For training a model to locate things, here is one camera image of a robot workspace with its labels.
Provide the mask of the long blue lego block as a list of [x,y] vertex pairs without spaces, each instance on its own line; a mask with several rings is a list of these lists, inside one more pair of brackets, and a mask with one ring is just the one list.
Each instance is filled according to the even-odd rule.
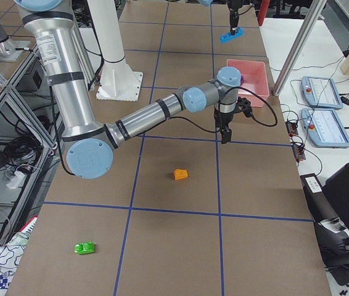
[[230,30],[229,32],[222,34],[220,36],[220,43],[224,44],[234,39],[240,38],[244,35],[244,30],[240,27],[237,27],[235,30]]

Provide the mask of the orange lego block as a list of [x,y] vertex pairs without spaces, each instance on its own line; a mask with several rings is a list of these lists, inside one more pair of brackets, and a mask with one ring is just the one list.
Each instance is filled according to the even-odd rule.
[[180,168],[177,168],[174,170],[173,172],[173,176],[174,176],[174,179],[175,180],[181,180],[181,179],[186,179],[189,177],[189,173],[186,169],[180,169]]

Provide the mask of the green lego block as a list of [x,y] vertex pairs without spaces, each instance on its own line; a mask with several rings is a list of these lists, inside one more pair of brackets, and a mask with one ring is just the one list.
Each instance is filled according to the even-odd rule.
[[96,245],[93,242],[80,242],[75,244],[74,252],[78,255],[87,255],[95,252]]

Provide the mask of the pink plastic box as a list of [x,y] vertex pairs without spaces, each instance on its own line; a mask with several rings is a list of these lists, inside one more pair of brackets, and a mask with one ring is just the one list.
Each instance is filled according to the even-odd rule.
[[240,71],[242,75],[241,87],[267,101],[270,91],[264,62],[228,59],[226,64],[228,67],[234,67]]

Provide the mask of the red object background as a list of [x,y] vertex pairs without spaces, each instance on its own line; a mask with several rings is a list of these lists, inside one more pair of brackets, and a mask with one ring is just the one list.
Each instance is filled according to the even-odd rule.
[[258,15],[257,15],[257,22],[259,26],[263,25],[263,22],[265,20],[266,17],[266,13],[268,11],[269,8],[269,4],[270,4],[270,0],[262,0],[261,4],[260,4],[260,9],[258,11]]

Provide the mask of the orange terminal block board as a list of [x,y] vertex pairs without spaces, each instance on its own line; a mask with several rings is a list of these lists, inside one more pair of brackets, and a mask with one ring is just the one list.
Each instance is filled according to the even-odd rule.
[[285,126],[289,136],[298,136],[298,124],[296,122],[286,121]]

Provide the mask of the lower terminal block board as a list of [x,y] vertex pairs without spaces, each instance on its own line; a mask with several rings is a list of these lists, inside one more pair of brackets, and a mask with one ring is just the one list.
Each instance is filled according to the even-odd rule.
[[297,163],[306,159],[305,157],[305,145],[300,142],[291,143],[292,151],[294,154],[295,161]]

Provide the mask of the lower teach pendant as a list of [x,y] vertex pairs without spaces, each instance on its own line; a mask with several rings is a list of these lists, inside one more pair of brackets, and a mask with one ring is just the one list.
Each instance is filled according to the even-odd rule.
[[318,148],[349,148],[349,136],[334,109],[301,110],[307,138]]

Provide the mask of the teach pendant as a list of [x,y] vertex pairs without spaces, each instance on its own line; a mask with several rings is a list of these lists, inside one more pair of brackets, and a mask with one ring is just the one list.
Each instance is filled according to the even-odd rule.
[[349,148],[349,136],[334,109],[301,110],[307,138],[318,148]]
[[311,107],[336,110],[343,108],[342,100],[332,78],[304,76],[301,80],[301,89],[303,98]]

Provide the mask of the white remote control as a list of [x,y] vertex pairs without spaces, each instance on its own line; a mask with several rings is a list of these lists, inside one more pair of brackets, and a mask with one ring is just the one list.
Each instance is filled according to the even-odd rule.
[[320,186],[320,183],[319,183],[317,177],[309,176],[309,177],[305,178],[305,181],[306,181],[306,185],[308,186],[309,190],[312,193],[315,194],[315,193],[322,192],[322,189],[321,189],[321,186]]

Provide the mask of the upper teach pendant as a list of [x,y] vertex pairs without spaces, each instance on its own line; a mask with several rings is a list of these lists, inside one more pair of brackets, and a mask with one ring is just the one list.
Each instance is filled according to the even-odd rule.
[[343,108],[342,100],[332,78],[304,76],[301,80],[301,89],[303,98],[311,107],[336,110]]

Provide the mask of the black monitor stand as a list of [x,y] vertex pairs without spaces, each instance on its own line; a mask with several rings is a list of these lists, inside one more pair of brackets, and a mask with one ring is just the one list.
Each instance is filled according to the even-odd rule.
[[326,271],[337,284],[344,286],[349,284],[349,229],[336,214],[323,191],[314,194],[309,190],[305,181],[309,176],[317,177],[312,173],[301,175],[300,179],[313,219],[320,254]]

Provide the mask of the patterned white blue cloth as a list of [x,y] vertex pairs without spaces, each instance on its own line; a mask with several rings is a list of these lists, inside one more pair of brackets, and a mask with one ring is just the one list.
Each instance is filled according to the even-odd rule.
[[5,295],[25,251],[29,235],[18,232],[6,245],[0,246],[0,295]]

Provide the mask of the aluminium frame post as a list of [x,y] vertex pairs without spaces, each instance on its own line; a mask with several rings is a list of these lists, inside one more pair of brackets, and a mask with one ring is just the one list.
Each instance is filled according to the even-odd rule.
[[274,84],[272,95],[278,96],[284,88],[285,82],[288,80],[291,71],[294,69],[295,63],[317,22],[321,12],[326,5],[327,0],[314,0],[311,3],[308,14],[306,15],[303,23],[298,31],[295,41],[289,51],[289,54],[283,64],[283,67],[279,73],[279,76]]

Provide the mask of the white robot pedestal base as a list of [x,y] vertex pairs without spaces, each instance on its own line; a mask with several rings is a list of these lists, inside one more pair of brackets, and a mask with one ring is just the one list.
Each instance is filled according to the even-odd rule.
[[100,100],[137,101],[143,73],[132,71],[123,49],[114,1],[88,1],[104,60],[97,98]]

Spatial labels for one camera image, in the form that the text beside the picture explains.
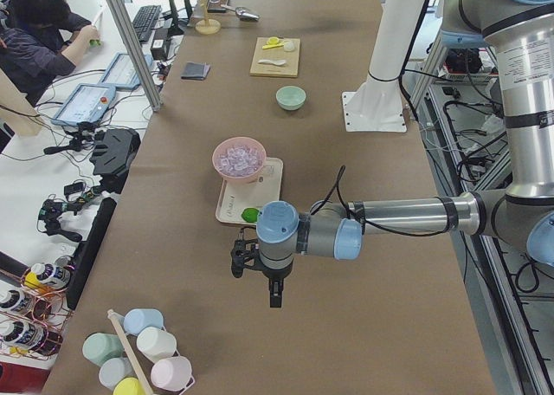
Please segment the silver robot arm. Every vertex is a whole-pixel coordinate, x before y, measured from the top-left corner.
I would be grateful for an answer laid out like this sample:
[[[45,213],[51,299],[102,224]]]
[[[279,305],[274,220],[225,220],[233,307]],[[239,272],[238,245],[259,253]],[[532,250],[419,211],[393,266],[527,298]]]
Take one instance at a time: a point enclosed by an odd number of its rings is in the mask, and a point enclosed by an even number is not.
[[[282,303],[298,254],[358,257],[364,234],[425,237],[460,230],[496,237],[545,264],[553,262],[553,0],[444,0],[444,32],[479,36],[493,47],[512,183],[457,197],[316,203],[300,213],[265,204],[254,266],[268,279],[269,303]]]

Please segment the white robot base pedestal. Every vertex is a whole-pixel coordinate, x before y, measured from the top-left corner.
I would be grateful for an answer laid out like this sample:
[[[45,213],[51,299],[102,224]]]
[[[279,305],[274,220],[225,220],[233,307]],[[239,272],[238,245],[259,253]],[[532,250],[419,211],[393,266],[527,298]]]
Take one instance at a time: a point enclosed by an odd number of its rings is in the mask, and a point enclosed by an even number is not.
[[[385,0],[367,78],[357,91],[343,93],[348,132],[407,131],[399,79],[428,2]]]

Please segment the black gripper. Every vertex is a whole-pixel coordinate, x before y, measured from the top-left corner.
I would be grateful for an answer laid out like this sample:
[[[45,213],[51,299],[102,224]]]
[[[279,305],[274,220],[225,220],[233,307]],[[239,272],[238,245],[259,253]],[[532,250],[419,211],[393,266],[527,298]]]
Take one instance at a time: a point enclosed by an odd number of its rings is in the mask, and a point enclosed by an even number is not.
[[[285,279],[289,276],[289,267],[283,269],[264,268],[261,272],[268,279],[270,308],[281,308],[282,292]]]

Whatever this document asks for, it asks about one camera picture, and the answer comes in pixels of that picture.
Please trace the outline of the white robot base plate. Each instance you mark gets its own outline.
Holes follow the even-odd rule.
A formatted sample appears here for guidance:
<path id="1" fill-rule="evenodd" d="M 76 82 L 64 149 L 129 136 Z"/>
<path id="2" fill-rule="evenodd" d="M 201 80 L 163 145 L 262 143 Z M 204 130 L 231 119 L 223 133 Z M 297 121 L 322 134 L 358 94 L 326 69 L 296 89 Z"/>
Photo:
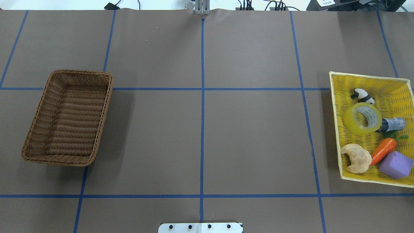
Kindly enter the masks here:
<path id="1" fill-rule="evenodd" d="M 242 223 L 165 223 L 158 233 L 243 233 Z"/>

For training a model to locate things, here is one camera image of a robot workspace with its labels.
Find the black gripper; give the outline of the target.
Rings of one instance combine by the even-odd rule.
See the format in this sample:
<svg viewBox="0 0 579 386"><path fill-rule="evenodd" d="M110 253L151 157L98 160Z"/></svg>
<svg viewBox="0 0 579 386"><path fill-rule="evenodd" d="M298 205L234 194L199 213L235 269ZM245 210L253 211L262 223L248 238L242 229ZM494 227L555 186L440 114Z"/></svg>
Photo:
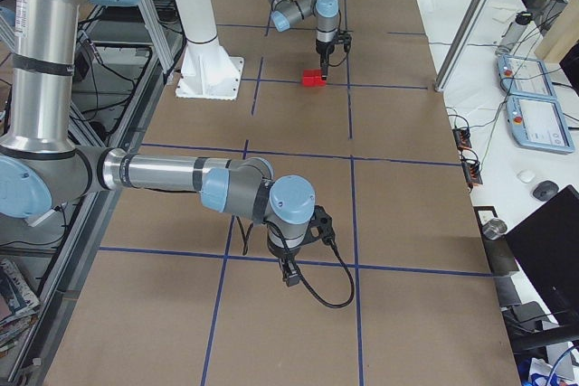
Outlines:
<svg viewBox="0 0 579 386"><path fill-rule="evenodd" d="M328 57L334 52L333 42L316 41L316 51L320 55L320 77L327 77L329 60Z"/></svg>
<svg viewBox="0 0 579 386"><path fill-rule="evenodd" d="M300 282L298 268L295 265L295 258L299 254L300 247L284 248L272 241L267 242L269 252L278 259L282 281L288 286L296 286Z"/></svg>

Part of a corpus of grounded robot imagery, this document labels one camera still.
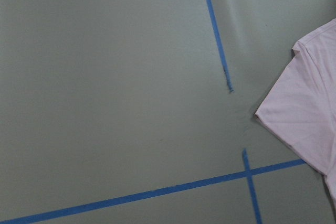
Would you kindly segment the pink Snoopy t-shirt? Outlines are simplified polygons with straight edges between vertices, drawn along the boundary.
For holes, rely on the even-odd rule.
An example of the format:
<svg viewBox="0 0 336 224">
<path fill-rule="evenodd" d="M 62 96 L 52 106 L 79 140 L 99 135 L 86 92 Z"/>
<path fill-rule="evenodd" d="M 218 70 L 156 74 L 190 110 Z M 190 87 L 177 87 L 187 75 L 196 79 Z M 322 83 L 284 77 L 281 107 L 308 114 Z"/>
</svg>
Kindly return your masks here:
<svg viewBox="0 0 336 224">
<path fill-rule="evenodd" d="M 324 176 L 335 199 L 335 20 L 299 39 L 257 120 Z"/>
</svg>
====================
> [WHAT IS BEING ASKED] From the line containing "Part of a corpus" down to the final line of the records above, restate every line word for word, add nothing, and skip the pictures.

> [TASK RESPONSE]
Part of a corpus of grounded robot imagery, this document labels one camera still.
Would you kindly segment the pink Snoopy t-shirt? Outlines are simplified polygons with straight edges between vertices, drawn along the boundary.
For holes, rely on the even-odd rule.
An example of the format:
<svg viewBox="0 0 336 224">
<path fill-rule="evenodd" d="M 62 96 L 52 106 L 79 140 L 99 135 L 86 92 Z"/>
<path fill-rule="evenodd" d="M 218 70 L 156 74 L 190 110 Z M 190 87 L 177 87 L 187 75 L 196 79 Z M 322 83 L 284 77 L 281 107 L 308 114 Z"/>
</svg>
Kindly return your masks here:
<svg viewBox="0 0 336 224">
<path fill-rule="evenodd" d="M 324 176 L 335 199 L 335 20 L 299 39 L 257 120 Z"/>
</svg>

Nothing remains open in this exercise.